Ответа не последовало, и жрец Цирон, глубоко вздохнув, заговорил снова.
— Я не люблю города, потому что в любом из них — в каком бы я ни оказывался — очень скоро люди начинали судачить за моей спиной. Кто-то жалел меня, кто-то высказывал предположения, что моя перерожденная душа в этой жизни осуждена богами, кто-то говорил о том, что я ему неприятен. Многие сочувственно возвещали о том, что «такому бедолаге, как я», никогда не найти себе жену, потому что «какая же за неполноценного замуж пойдет».
Иммар поджал губы, не зная, что ответить. Ренард продолжил.
— Я с самого детства вынужден был доказывать этим людям, что мне не нужно их сочувствие, что меня не волнует их мнение, и что мой врожденный дефект не помешает мне устроить свою жизнь.
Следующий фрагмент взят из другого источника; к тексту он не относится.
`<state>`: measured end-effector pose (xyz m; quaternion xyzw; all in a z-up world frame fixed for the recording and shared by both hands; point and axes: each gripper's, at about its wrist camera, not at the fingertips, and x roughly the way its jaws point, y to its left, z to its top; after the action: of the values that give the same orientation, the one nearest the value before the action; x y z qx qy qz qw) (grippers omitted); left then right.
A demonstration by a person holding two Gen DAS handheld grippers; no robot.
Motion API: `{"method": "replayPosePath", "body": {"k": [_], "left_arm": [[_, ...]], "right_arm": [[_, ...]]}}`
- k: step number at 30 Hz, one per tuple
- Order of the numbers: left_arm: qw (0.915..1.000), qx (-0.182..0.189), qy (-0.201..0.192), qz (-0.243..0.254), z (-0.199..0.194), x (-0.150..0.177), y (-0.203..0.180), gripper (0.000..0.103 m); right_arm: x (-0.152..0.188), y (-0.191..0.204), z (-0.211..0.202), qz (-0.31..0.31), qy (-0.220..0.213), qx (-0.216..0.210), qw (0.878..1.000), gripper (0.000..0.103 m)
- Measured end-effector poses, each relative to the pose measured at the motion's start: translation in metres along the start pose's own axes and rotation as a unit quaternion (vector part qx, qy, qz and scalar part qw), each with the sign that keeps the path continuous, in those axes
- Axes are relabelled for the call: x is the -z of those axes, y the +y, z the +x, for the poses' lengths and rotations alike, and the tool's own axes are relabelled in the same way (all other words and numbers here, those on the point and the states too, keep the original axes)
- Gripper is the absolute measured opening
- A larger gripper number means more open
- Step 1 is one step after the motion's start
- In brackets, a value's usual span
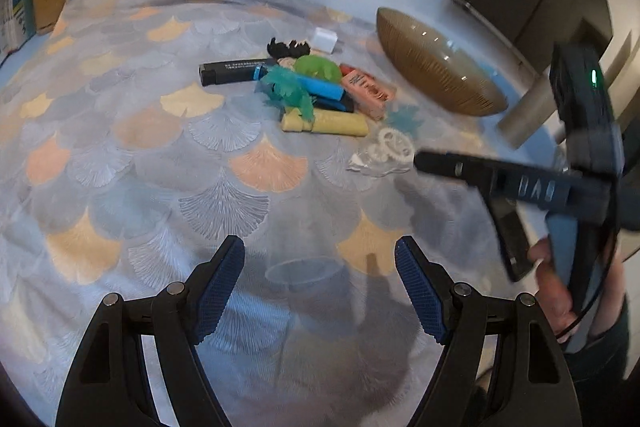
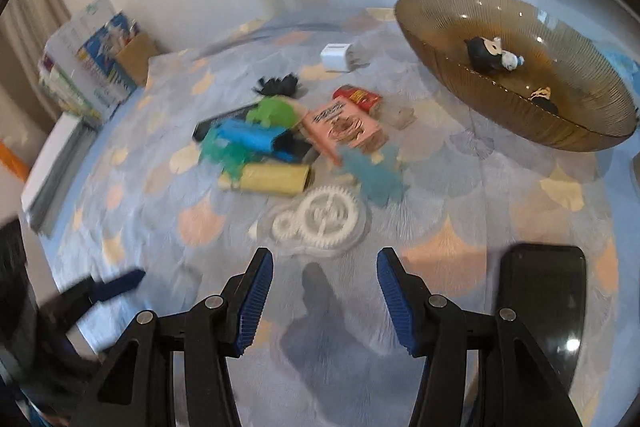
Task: Organize rigid objects
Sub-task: 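Grasp the clear cup with the left tool while the right tool grasps the gear tape dispenser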
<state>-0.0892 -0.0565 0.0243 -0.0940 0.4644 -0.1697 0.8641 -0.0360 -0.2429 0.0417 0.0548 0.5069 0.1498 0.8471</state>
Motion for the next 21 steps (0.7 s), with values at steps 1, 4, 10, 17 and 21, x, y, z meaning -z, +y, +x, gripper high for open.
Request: {"method": "replayPosePath", "body": {"k": [1,4,10,17,21], "left_arm": [[1.0000,-0.005,0.002,0.003,0.003,0.000,0.001,0.074],[0.9999,-0.011,0.005,0.007,0.005,0.002,0.003,0.068],[0.9994,-0.005,-0.013,-0.030,-0.006,-0.002,0.032,0.036],[0.9925,-0.045,-0.058,-0.097,-0.034,-0.008,0.097,0.036],[0.9916,-0.039,-0.058,-0.109,-0.031,-0.007,0.108,0.036]], "right_arm": [[-0.004,-0.003,0.004,0.007,0.000,-0.006,1.000,0.053],[-0.014,-0.005,0.015,0.013,0.000,-0.002,1.000,0.053],[-0.010,0.039,0.030,-0.064,0.024,-0.017,0.998,0.054],[0.019,0.082,0.012,-0.170,0.042,-0.040,0.984,0.054],[0.020,0.085,0.018,-0.207,0.049,-0.003,0.977,0.054]]}}
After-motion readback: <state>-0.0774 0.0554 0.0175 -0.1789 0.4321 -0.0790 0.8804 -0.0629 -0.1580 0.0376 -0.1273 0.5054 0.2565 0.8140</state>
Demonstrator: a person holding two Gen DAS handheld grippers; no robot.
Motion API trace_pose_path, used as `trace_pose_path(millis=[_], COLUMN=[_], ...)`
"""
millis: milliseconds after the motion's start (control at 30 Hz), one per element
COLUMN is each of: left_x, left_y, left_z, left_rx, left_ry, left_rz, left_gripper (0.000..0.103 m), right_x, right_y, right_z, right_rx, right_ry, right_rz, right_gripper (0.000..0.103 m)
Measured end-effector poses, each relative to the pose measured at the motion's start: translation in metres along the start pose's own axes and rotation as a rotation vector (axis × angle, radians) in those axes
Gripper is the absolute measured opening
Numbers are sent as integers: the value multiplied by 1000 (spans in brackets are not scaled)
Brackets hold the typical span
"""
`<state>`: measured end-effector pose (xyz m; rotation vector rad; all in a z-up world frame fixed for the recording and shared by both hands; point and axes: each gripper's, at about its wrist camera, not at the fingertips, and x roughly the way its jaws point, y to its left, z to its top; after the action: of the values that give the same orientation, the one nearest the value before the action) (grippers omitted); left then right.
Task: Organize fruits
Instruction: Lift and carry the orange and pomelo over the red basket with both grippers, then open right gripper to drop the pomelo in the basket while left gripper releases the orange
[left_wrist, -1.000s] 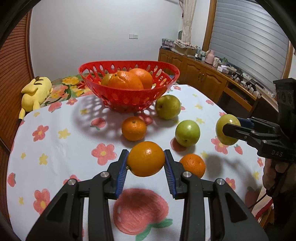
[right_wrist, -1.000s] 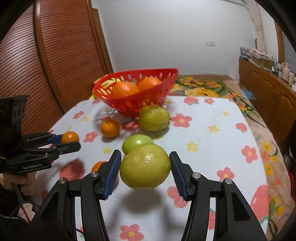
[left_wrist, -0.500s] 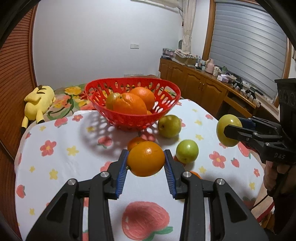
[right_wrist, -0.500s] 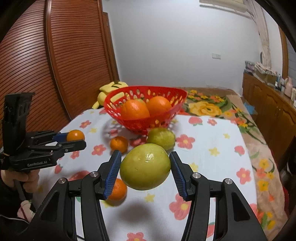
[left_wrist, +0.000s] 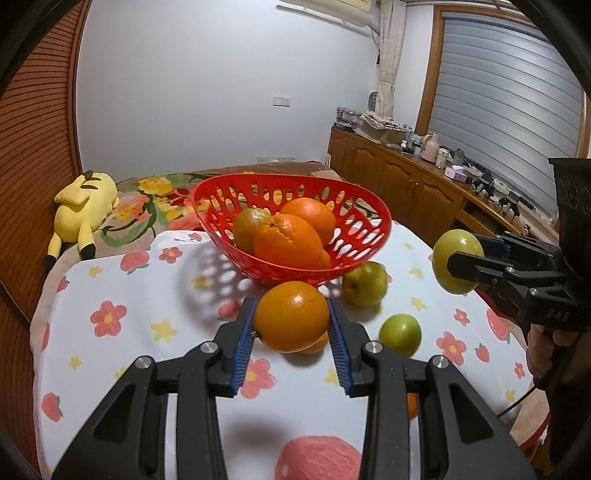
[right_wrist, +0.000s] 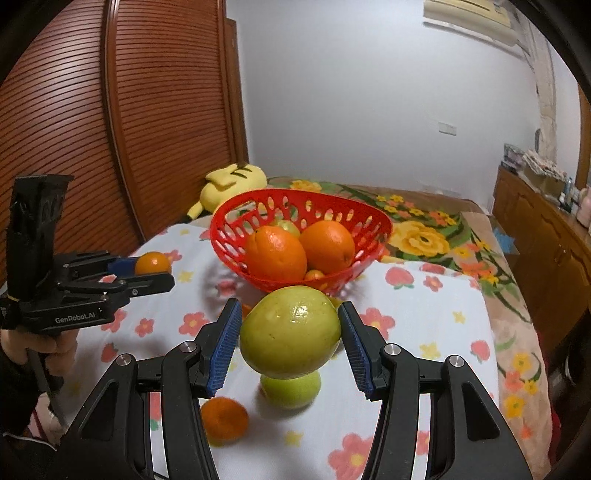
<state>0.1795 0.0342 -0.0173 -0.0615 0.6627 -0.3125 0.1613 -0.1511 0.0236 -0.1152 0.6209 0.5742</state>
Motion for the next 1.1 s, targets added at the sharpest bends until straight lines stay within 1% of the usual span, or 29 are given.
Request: trace_pose_path(millis=[300,533,667,900,1100], left_x=[15,31,41,59,72], left_y=[9,16,19,26,33], left_z=[22,38,47,56,62], left_rx=[14,14,18,18,11], left_ry=[1,8,15,36,45], left_rz=[22,28,38,47,48], left_gripper=[36,36,36,36,36], right_x=[23,51,67,90,103], right_y=[-7,-17,-26,-29,-34], right_z=[25,42,45,48,49], right_rx=[-30,-66,-68,-85,-88], right_ry=[-5,21,42,80,100], right_rz=[13,3,8,24,40], right_gripper=[55,55,55,55,55])
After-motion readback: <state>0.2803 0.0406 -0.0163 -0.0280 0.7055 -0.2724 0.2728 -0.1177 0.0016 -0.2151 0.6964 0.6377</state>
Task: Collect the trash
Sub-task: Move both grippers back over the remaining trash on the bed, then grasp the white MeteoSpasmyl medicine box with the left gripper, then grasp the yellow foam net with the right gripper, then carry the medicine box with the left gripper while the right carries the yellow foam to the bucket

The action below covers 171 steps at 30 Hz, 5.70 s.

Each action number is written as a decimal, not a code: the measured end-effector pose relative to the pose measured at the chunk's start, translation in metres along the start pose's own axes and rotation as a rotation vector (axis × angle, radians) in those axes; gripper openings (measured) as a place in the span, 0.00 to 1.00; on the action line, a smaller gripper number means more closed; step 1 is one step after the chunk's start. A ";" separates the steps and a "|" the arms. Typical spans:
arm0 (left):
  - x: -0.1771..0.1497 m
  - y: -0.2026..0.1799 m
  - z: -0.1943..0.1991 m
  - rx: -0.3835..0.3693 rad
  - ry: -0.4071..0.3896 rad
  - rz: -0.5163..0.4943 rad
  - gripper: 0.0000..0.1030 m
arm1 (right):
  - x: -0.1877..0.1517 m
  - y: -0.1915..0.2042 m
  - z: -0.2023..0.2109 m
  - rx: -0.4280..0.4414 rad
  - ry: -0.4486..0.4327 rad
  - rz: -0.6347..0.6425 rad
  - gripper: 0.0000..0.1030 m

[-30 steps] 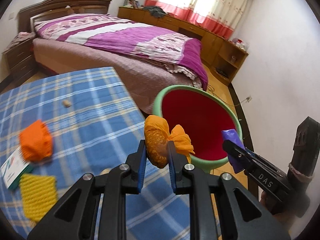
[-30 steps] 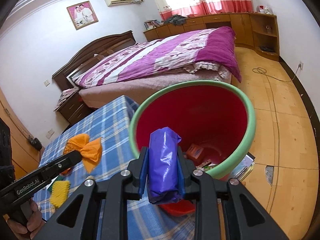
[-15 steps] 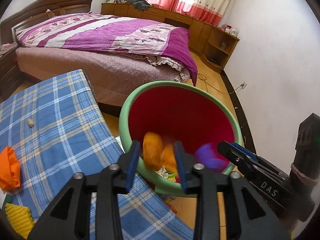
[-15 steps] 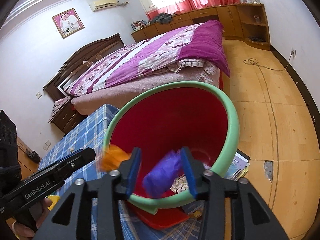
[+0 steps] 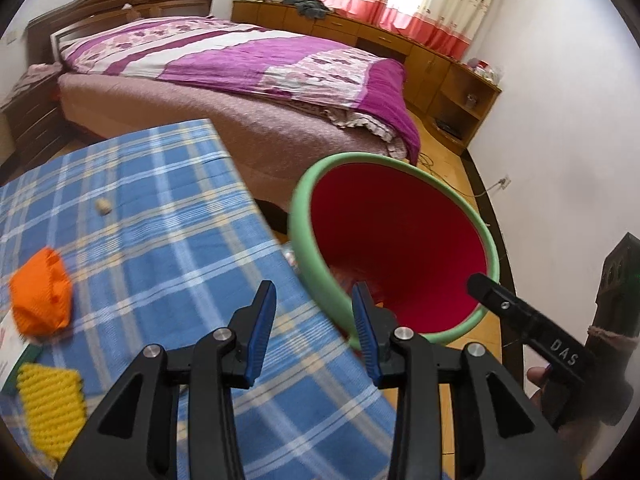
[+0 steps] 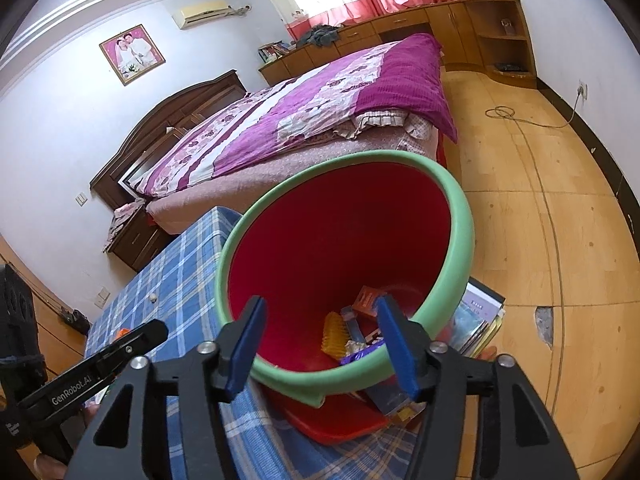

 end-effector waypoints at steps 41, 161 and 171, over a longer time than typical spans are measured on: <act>-0.071 0.203 0.125 0.311 -0.111 0.251 0.65 | -0.082 0.176 -0.012 0.113 0.138 0.264 0.87; -0.124 0.242 0.166 0.391 -0.142 0.442 0.56 | -0.130 0.251 -0.029 0.229 0.189 0.396 0.14; -0.114 0.224 0.165 0.344 -0.143 0.422 0.56 | -0.113 0.226 -0.003 0.228 0.123 0.343 0.14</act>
Point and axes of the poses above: each gripper's, at about its wrist camera, not at the fingertips, and z roughly against the way its jaws point, y to its left, x to its top, the point moved 1 cm from there along -z, roughly the way its jaws point, and after that the axes turned 1 degree about y, right-handed, at the moved point
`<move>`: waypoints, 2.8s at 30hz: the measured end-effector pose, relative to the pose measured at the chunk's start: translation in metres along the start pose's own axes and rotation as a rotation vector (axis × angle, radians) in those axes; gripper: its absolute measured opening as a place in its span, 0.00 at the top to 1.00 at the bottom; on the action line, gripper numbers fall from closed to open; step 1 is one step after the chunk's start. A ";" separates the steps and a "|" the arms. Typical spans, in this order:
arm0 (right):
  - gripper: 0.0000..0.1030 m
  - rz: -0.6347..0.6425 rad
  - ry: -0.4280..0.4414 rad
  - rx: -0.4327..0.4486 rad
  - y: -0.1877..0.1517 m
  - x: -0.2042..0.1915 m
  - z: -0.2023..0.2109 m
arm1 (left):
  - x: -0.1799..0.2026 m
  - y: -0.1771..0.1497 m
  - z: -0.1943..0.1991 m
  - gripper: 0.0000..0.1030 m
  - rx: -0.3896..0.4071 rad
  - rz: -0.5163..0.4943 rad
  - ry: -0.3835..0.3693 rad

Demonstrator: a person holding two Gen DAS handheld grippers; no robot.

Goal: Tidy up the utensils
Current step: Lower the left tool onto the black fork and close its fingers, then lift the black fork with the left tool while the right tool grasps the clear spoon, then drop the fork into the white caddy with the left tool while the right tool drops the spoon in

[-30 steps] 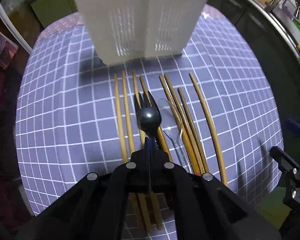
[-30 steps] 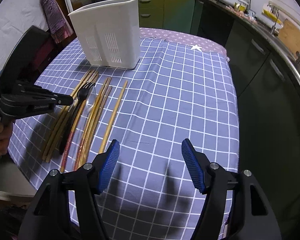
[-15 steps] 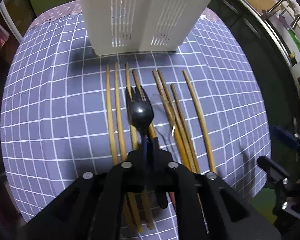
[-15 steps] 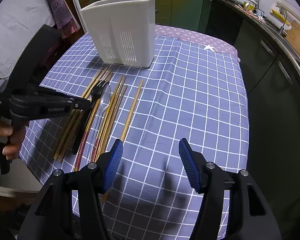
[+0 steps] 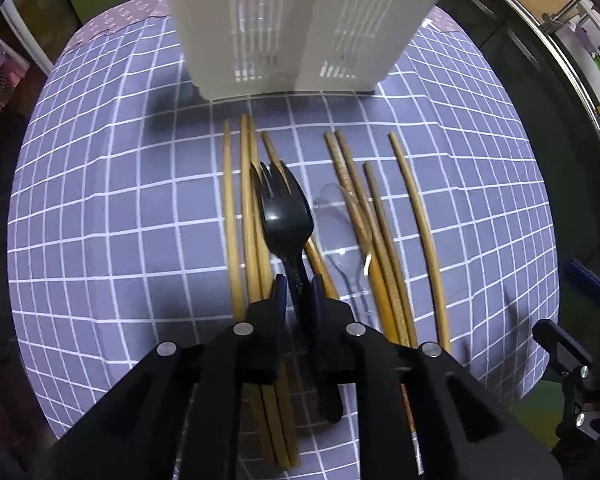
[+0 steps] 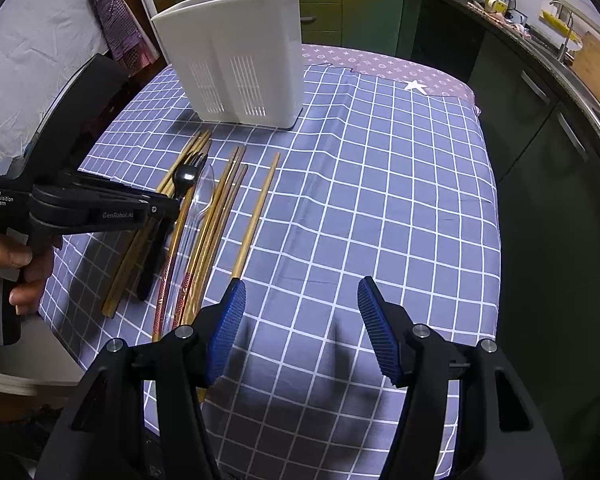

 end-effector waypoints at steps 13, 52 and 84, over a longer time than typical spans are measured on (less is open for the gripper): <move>0.43 0.007 -0.015 -0.007 -0.001 0.000 0.001 | 0.017 0.017 -0.010 0.91 0.017 -0.050 0.062; 0.88 0.075 -0.032 -0.318 0.025 -0.121 -0.114 | -0.032 -0.022 0.120 0.91 0.434 -0.059 0.023; 0.91 -0.059 0.313 0.154 0.061 -0.056 0.052 | -0.025 0.173 0.214 0.91 0.999 -0.082 0.087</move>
Point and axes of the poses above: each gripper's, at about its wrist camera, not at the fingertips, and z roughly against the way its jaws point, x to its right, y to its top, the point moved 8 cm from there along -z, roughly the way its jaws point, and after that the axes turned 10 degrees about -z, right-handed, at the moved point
Тем не менее, в предположении, что ни одна женщина не согласится сочетаться узами брака со слепцом, и ни один родитель своей дочери такой судьбы не пожелает, они были правы. У меня не было за плечами громких титулов и несметных богатств, посему перспективным женихом я ни для одной девицы не являлся. В юности я верил, что однажды найдется та, которой сильное чувство ко мне поможет разглядеть за моим недугом полноценного человека. Надеялся, что в моей внешности может заинтересовать и что-то помимо слепого бельма на глазах, однако эти надежды быстро развеялись: женщины шарахались от меня, кроме тех, что за несколько фесо готовы были отдаться любому. На этом основании я сделал вывод, что обладаю внешностью непривлекательной. Хотя, говоря об этом, я понятия не имею, что это может значить. Понятие привлекательной внешности, как ты понимаешь, всю жизнь для меня было несколько… загадочным.